July 30, 2020 | 2:32pm

Former President Barack Obama delive​red the eulogy at Rep. John Lewis’ funeral Thursday afternoon, the nation’s first African American president saying he owed a “great debt” to the civil rights icon.

The 44th president followed speeches from former Presidents Bill Clinton and George W. Bush and House Speaker Nancy Pelosi.

“I’ve come here today because I like so many Americans owe a great debt to John Lewis, and his forceful vision of freedom,” the former commander-in-chief said at the beginning of his eulogy.

“Now this country is a constant work in progress. We’re born with instructions to form a more perfect union, and explicit in those words is the idea that we’re imperfect,” he continued, “What gives each new generation purpose is to take up the unfinished work of the last and carry it further than any might have thought possible.”

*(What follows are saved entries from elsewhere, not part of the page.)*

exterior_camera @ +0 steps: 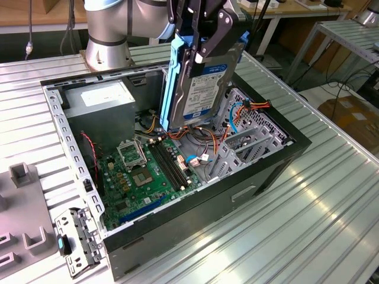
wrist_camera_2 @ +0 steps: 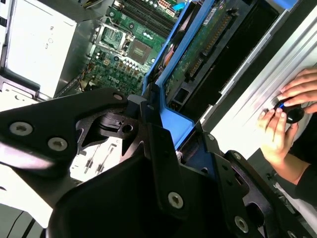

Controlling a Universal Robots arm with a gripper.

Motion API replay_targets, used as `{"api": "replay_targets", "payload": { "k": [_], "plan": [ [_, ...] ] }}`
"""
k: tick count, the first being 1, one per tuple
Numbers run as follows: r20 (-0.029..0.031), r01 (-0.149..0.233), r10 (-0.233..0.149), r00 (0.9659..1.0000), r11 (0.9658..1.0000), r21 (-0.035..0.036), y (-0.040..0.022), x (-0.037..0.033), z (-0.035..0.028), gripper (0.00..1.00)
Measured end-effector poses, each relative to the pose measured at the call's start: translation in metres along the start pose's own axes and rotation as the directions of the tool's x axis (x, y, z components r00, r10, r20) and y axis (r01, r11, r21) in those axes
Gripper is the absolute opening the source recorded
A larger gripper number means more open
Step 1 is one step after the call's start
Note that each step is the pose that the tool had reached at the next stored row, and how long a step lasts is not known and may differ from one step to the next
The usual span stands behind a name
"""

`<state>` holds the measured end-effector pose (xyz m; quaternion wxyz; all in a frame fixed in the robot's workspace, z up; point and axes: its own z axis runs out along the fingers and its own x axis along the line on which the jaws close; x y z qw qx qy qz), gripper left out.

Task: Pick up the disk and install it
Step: 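Insert the disk into the insertion slot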

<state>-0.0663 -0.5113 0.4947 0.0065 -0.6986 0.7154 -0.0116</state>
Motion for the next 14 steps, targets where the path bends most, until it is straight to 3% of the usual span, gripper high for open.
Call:
{"api": "replay_targets", "payload": {
  "k": [3,8,14],
  "plan": [
    [-0.0009,0.0,0.0,1.0,1.0,0.0,-0.0034,0.0161,0.0013,0.37],
    [-0.0021,0.0,0.0,1.0,1.0,0.0,-0.0264,0.0193,0.0043,0.37],
    [-0.0036,0.0,0.0,1.0,1.0,0.0001,-0.0435,0.0212,0.0063,0.37]
  ]
}}
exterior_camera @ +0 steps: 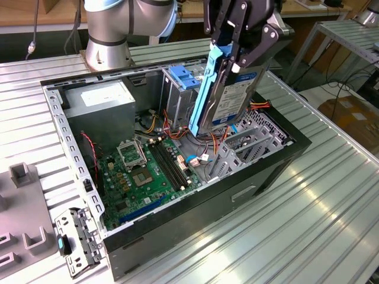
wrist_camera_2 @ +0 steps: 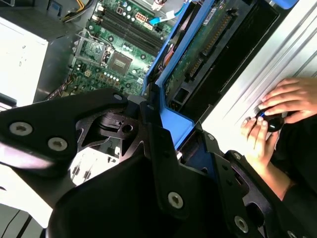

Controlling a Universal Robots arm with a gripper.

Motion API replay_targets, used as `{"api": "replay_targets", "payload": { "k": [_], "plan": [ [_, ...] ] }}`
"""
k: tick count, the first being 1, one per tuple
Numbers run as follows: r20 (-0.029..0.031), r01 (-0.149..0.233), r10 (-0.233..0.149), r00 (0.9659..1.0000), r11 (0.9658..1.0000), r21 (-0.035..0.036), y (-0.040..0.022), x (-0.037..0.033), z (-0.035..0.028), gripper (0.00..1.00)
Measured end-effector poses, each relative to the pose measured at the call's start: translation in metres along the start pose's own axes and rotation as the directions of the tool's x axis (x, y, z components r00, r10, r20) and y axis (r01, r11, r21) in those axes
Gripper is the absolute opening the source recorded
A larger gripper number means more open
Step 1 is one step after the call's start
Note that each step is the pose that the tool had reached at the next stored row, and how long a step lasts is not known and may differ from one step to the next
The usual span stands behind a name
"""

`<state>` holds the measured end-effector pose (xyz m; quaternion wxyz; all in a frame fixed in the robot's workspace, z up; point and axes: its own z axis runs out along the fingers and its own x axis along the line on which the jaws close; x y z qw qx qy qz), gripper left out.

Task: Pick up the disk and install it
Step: 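Insert the disk into the insertion slot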

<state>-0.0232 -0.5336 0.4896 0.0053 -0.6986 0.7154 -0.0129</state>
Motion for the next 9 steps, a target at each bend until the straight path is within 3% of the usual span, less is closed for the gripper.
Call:
{"api": "replay_targets", "payload": {
  "k": [1,9],
  "plan": [
    [-0.0002,0.0,0.0,1.0,1.0,0.0001,-0.0031,0.0001,0.0004,0.37],
    [-0.0006,0.0,0.0,1.0,1.0,0.0,-0.0045,0.0001,0.0003,0.37]
  ]
}}
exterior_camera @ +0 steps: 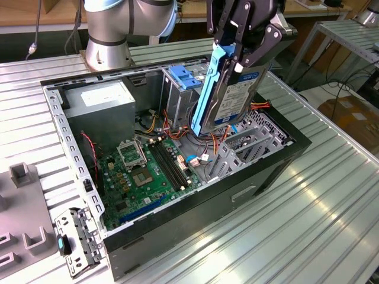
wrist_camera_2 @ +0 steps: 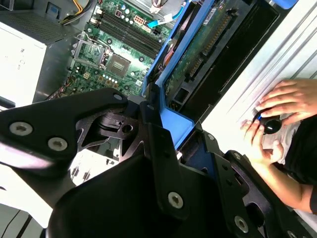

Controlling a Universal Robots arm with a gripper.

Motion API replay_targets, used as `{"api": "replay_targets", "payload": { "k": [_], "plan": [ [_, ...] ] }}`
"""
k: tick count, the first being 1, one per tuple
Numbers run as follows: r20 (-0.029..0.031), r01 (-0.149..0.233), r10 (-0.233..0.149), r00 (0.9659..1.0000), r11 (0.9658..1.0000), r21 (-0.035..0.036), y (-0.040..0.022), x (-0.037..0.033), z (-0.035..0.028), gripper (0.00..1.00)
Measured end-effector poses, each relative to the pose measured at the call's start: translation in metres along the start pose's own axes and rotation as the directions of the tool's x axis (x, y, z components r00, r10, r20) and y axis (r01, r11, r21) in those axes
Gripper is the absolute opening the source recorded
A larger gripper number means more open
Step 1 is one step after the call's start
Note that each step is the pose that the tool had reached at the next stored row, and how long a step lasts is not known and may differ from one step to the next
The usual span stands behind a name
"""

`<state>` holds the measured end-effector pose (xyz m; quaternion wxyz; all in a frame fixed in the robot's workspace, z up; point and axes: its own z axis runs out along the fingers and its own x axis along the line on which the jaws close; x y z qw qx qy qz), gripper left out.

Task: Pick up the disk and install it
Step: 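Insert the disk into the insertion slot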

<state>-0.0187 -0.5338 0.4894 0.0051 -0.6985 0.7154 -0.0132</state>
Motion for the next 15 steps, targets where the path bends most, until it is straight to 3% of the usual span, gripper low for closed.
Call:
{"api": "replay_targets", "payload": {
  "k": [12,15],
  "plan": [
    [0.0,0.0,0.0,1.0,1.0,0.0,-0.0008,0.0,0.0,0.37],
    [0.0001,0.0,0.0,1.0,1.0,0.0,-0.0009,0.0041,0.0003,0.37]
  ]
}}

Lewis, Obama said, was “a mentor to young people, including me at the time — until his final day on this earth, he not only embraced that responsibility, but he made it his life’s work.”

The Georgia Congressman died earlier this month from stage 4 pancreatic cancer at the age of 80. He had been diagnosed in December of last year.

First elected in 1986 and lauded as “the conscience of Congress,” Lewis, a staunch Democrat, commanded respect from both sides of the aisle.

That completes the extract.